Тут пан мечник склонился перед гетманом Собеским, а тот, польщенный высказанной при всех похвалой, отвечал:
– Всевышнего надо благодарить за то, что он дозволил мне лечь как верному псу на пороге Речи Посполитой и врагов ее покусать без жалости. Да еще солдатикам нашим за верную службу спасибо. Хан был бы рад следовать трактатам, это доподлинно мне известно, но и в самом Крыму согласия нет, а уж белгородская орда и вовсе из повиновения вышла. Известие пришло, что на молдавских рубежах собираются тучи, вот-вот буря грянет; я приказал следить за дорогами; да только солдат мало. Нос вытащишь – хвост увязнет, а уж старые вояки, те, что орду со всеми ее уловками знают, и вовсе наперечет, потому я и говорю: худо нам без Володыёвского!

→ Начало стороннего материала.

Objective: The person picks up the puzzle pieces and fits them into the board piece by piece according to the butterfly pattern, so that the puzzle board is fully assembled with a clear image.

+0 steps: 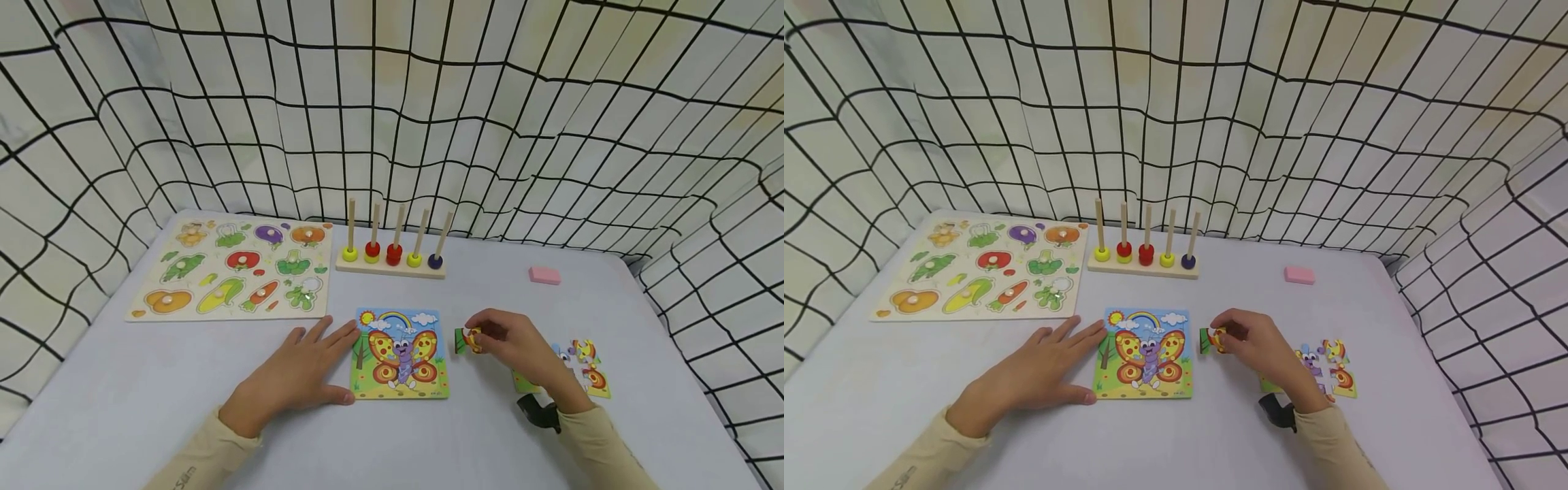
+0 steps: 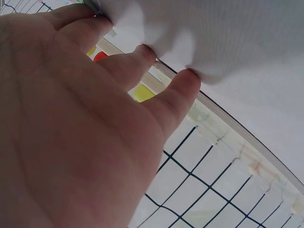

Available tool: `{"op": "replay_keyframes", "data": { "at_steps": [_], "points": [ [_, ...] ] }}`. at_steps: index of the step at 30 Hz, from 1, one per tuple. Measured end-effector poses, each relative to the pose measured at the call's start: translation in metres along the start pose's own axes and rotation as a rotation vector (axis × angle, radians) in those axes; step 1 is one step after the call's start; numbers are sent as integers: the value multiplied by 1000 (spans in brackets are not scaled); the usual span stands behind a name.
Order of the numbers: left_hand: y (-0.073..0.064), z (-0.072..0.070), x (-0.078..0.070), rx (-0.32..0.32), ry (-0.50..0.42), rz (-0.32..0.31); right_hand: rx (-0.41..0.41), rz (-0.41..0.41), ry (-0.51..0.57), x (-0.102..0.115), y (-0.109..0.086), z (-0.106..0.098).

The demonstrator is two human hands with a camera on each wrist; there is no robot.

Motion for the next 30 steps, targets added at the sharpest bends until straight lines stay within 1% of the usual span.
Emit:
{"op": "replay_keyframes", "data": {
  "at_steps": [5, 8, 17, 26, 30],
  "points": [
    [0, 2, -1, 8, -18, -5, 42, -4, 9, 5, 8, 11],
    [0, 2, -1, 3, -9, -3, 57, -16, 19, 8, 13, 18],
    [-1, 0, 0, -12, 6, 6, 120, -42, 99, 18, 28, 40],
    [-1, 0, 1, -24, -2, 9, 189, -97, 101, 28, 42, 63],
    [-1, 1, 2, -33, 12, 19, 200, -100, 94, 29, 46, 71]
  ]
}}
Point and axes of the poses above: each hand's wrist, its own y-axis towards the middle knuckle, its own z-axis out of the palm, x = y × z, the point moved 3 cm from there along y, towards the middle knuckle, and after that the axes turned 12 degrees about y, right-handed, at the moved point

Тут Заглоба, который все еще держался за голову, взмахнул руками и воскликнул:
– Клянусь, не будет он камедулом, не допущу до этого, пусть даже мне придется налет на Mons regius устроить и силой его увести. Завтра с утра за ним еду. Может, он меня послушает, а нет – я до генерала всех камедулов, до самого ксендза примаса доберусь, даже если ради этого мне в Рим ехать придется. Не хочу я умалять славу Божью, но какой из него камедул, у него и волосы-то на подбородке не растут. Их не более, чем на моем кулаке. Ей-богу! Он и молитвы-то петь не умеет, а если и запоет, то все крысы из монастыря разбегутся, подумают, кот замяукал, свадьбу справляя. Не взыщите, что я в простоте душевной это вам говорю. Был бы у меня родной сын, не любил бы я его так, как этого молодца. Бог ему судья! Ну ладно, бернардинцем стал бы, а то на тебе – камедул. Нет, покуда я жив, не бывать этому. С самого утра к ксендзу примасу пойду, просить письма к приору.

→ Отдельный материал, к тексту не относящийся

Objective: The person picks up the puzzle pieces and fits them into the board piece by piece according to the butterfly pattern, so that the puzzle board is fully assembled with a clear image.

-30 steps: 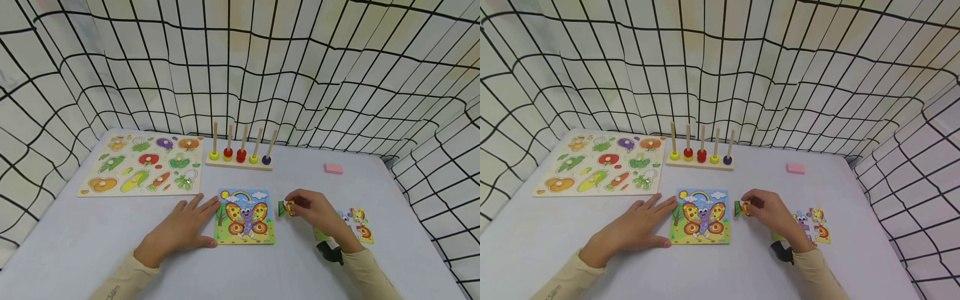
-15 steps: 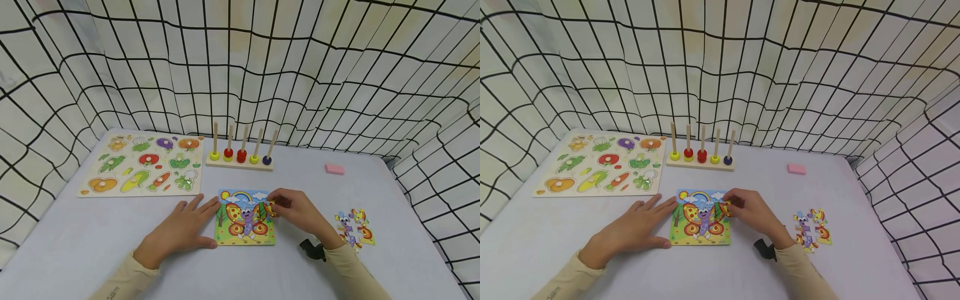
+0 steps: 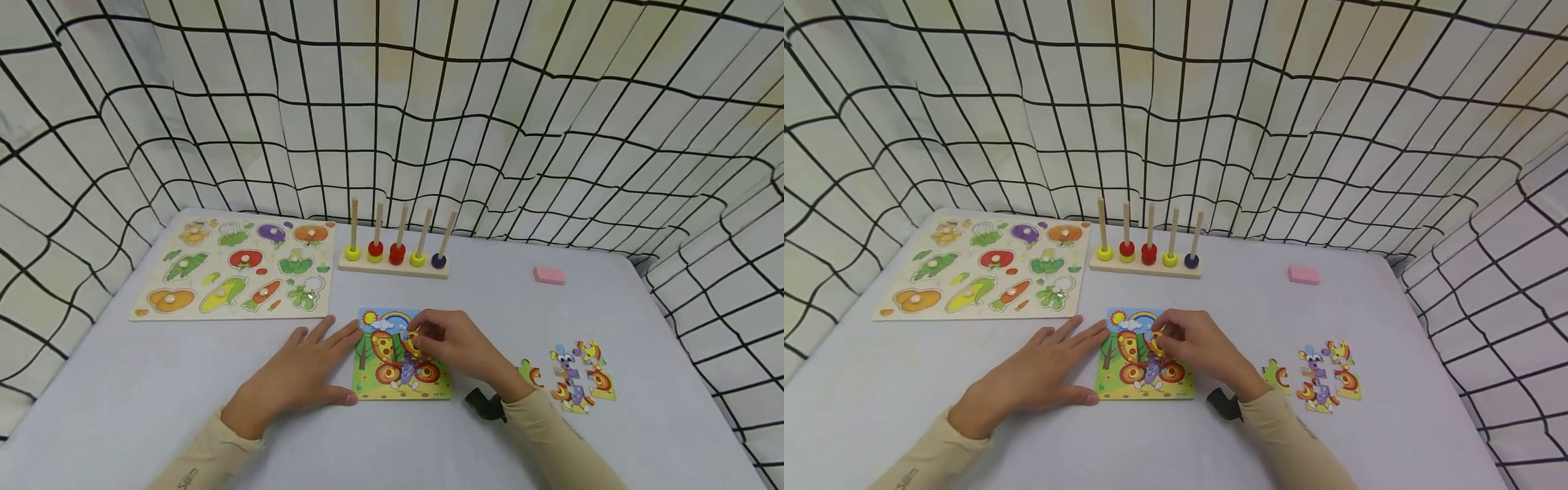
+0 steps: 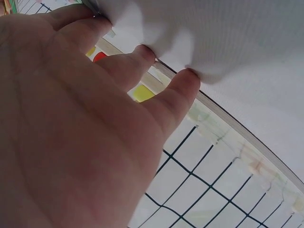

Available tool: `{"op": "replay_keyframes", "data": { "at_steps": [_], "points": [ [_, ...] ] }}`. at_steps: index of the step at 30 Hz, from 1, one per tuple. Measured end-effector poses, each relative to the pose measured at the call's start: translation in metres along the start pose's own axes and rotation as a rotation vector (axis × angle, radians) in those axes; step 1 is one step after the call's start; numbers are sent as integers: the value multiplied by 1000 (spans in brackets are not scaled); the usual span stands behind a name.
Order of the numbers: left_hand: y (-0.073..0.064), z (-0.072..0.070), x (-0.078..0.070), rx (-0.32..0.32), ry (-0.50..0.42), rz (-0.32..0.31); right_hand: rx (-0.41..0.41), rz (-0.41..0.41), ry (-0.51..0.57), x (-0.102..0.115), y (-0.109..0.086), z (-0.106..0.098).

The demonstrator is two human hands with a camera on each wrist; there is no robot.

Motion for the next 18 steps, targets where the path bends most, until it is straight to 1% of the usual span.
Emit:
{"op": "replay_keyframes", "data": {
  "at_steps": [4, 11, 18],
  "points": [
    [1, 1, -1, -9, 12, 5, 10, 9, -12, 1, 4, 7],
    [1, -1, -3, -14, 16, 9, 21, -11, -31, 6, 12, 17],
    [2, 0, -4, 3, 19, 0, 58, 19, -78, 8, 19, 24]
  ]
}}
Point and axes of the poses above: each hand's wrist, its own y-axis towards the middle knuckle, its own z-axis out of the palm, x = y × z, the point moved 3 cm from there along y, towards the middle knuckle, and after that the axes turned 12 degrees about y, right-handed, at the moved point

– Пострижения еще быть не могло, – перебил его мечник. – Но ты, сударь, его не торопи, а то заупрямится, да ведь и то сказать, вдруг в этом желании воля Божья таится.
– Воля Божья – да вдруг? Вдруг черт берет на испуг, говорит старая пословица. Если бы на то Божья воля была, я давно бы в нем призвание почуял, да только он не ксендз, а драгун. Если бы он доводам разума следовал, я бы смирился, но Божья воля не налетает на человека, как ястреб на пташку. Я принуждать его не стану. По дороге обдумаю во всех тонкостях, как дело повести, дабы он из-под рук моих не ушел, но на все воля Божья! Всегда наш солдатик моим суждениям больше, чем своим собственным, верил, даст Бог, если он хоть немного на себя похож, и на сей раз так будет.